In the summer time they just got unbearably hot. I remember going down there into our engineering office down there in July and having a little desk off in the corner, and sitting there and working during the day while the perspiration dripped down my legs and into my socks. By the time quitting time came, my feet were wet. The men said that this was the usual practice. They all got used to it.  And you’d go home to a hotel that was not air conditioned and was just as stuffy and hot. The continuous physical discomfort that everybody put up with was just amazing. The only way they did it is because everybody realized at that time that a lot of our boys were putting up with a lot worse elsewhere in the world, and that it was our contribution. 

It just occurred to me that the heavy water plant that we built up in Trail, British Columbia, was called “Number Nine Project” for secrecy reasons. I recall right when we were in the middle of building it what a terrific thrill we got when we heard of a British commando group that under cover of night and with a great deal of daring sent some bombers over to Dime, a Norwegian hydroelectric project where there was a heavy water unit that was turning out heavy water for Hitler’s scientists. This very daring group got through. As I recall, about five bombers made the run and two didn’t make it. But the three that did completely demolished the project and practically eliminated Hitler’s hopes for producing any heavy water. This must have been maybe sometime in the middle of 1943, as well as I can remember.

Thinking back over some of the amusing incidents, it was also a source of amusement to see the security regulations that were set up. Not the one set up by the Army, but the fact that so much of our work was classified in one form or another and had to be protected. Since some of our work was in different buildings, it was really funny sometimes to see a little messenger girl walking down the street with a roll of blueprints under her arm and followed by a great big Brinks Company guard with his gun strapped in his waist waddling along behind her. These guards of course followed all classified equipment out of the building. I suppose it did some good. At least it called the public’s attention to what was going on. And I’m not so sure that any of these fellows could have ever fired his gun if he had to, but I guess it filled the requirements.

As far as our office is concerned, they were pretty well compartmented and very securely locked after hours and policed very well. There were burglar alarms on all of the doors and windows. The interesting thing that struck me when I first got on the job was that everybody had two waste baskets, a red and a standard green one. The red was all classified material. And every evening the classified material had to be taken downstairs and incinerated in the presence of the proper security officers. The system really did work, I guess, because it was one of the best kept secrets of the war in spite of the fact that I’m convinced a great many of our people knew pretty well what was going on, and still they didn’t talk about it very much.

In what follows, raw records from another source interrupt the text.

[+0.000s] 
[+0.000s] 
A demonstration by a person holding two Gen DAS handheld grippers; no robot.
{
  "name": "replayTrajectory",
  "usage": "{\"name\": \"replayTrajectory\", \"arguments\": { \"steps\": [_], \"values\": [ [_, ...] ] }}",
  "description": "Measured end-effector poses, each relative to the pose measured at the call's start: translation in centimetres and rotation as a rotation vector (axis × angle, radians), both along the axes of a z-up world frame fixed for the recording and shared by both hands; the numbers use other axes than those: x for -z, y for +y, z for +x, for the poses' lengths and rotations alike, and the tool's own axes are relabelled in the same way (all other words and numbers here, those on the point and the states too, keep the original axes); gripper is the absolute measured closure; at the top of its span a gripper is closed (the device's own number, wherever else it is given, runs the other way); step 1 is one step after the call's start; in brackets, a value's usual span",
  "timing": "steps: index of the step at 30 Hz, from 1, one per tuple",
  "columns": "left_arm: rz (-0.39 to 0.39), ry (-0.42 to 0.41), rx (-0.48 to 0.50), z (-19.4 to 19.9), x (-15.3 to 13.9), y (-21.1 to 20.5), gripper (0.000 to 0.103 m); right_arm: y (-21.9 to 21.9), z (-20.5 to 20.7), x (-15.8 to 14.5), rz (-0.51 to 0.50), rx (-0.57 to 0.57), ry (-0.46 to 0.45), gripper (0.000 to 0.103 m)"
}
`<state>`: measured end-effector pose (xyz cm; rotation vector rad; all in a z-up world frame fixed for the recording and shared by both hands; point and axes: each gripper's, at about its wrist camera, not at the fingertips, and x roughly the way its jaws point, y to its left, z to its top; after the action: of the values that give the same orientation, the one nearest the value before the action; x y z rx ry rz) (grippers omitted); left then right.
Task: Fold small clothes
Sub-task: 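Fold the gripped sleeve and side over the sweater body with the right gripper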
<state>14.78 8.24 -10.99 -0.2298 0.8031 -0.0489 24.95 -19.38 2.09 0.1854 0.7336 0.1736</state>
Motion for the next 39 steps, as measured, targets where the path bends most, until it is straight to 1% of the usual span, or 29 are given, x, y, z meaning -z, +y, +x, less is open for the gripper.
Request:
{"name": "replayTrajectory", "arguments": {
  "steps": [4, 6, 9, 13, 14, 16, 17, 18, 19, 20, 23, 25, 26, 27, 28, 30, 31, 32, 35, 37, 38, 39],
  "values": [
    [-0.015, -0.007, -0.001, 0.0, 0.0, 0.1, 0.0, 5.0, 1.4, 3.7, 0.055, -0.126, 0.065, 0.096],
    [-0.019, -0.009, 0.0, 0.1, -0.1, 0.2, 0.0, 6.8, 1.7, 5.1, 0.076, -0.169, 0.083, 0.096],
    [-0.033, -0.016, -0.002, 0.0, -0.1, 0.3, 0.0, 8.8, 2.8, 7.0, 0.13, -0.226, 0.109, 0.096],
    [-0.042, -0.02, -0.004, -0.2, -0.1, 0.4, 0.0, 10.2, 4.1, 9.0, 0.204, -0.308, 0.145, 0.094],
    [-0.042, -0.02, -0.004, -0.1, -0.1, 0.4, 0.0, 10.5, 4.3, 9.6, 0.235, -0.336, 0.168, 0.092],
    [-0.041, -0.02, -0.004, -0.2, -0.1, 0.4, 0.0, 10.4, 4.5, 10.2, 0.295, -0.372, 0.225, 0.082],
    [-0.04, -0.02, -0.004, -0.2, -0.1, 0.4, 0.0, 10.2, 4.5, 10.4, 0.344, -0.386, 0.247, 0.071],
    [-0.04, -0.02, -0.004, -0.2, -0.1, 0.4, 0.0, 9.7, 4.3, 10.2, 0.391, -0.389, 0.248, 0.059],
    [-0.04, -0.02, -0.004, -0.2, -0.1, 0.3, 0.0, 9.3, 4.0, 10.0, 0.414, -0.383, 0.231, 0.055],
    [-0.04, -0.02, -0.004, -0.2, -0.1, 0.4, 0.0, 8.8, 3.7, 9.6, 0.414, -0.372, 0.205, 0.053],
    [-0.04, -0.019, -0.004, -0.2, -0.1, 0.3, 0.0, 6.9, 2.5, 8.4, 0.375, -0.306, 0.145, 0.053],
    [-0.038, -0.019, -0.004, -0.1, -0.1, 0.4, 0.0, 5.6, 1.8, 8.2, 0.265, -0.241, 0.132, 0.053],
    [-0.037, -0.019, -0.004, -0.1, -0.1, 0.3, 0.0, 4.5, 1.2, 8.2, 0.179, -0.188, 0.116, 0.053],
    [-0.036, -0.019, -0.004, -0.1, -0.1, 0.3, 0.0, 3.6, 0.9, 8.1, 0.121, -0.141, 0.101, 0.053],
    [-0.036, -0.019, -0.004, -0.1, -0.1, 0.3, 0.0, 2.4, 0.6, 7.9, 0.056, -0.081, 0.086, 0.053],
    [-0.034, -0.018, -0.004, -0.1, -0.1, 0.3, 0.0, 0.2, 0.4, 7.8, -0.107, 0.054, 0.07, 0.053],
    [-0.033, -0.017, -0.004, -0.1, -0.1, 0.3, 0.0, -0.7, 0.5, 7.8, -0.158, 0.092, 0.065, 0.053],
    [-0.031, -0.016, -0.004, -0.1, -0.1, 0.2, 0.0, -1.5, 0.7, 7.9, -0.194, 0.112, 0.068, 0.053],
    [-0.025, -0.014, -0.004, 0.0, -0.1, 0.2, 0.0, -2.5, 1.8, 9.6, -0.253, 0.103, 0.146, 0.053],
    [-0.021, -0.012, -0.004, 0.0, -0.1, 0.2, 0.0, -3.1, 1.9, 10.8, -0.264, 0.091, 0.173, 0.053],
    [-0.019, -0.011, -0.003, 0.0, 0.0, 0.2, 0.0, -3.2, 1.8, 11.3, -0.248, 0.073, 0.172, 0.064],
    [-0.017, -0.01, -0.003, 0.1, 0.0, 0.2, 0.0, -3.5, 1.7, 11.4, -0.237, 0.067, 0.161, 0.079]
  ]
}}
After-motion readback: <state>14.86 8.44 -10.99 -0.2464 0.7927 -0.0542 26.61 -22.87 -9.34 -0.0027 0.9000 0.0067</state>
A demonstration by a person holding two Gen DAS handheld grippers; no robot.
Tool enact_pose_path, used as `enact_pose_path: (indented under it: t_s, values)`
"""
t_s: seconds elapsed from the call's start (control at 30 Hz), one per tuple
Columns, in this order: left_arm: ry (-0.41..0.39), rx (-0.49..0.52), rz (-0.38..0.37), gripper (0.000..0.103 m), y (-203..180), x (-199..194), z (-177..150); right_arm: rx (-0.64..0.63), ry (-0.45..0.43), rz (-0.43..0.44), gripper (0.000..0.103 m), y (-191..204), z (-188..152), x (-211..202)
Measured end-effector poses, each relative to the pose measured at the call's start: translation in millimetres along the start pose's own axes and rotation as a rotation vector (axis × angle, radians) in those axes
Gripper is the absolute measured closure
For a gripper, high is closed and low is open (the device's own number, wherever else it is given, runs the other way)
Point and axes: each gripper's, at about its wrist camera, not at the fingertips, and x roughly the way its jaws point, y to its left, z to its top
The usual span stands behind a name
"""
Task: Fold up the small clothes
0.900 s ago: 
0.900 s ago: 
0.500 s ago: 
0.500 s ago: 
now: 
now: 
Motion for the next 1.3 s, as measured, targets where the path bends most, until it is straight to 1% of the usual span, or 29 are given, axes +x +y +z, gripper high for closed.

It was only in a very select group of about four or five of us that we got together very guardedly at times and compared notes and put pieces together, building up the story of just what was happening. With the little rumors that came along, we knew just what was going on in our place and what was being done down at Los Alamos. We also knew what was going on in the K-25 project being built by Kellex. That was a gaseous diffusion process. We knew they were running about a year behind us and we knew pretty much when we started producing how much of the stuff was being produced, and speculated pretty much on how much was being stockpiled. When the first bomb would go, we all knew pretty well of the successful trial shot in July in Los Alamos, and then it was just a matter of time. 

And although we didn’t have any idea of the date at which the Hiroshima bomb would be dropped, we knew approximately when it would happen. So when the final date did come, it was with tremendous relief and with a real feeling of assurance that the war would soon be over and all the boys out in the Pacific wouldn’t be asked to lose their lives in vain.

And that, I guess, about wraps it all up.